The Bank’s nine-member monetary policy committee (MPC) is taking what it calls a “gradual and careful” approach to reducing rates, making four quarter-point cuts since last August.
The MPC expects inflation to rise temporarily in the coming months as a result of higher energy prices, and then to fall back later in 2025, as wage growth weakens.
But the Bank’s governor, Andrew Bailey, has warned that Donald Trump’s tariff war makes the outlook for inflation and interest rates more ambiguous, telling MPs this month: “The path remains downwards, but how far and how quickly is now shrouded in a lot more uncertainty, frankly.”

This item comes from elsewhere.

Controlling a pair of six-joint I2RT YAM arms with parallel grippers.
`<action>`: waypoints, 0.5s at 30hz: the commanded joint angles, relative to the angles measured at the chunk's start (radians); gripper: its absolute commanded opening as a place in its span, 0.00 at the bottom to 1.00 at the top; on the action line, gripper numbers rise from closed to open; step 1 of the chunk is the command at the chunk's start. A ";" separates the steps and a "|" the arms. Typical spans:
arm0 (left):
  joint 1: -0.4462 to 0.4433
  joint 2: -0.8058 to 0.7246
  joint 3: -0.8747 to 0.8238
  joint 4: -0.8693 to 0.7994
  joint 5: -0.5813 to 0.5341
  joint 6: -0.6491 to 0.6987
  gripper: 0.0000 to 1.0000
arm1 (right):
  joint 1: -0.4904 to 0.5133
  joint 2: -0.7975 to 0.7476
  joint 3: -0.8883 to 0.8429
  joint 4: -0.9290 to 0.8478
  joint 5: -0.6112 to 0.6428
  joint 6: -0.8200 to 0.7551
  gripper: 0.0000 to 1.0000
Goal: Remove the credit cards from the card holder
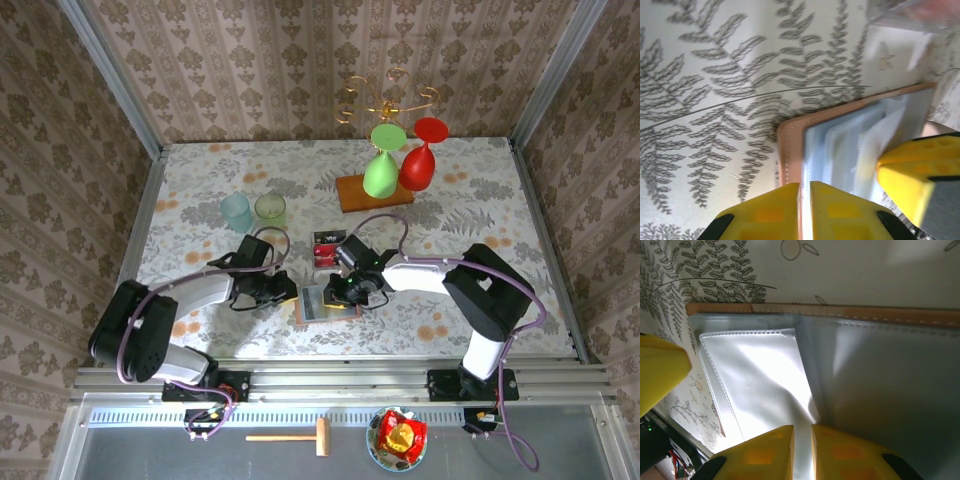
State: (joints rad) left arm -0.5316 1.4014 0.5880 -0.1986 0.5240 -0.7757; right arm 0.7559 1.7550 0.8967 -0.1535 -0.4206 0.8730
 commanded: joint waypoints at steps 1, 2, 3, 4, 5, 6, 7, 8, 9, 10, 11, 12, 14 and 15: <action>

Since the MPC’s last meeting, the escalating conflict between Israel and Iran has also raised concerns about the future path of oil prices.
UK inflation edged down to 3.4% in May, from 3.5% in April, according to official figures published on Wednesday, reflecting falls in air fares and petrol.
But the cost of food showed a marked increase – including a record rise in chocolate prices, as a result of poor harvests in key producer countries.
The chancellor, Rachel Reeves, has sought to take some of the credit for the Bank’s rate cuts since Labour came to power last summer – suggesting her prudent fiscal policy has allowed it to act.
Labour will be hoping for further rate cuts later in the year, to lower the cost of borrowing for companies and help to kickstart economic growth.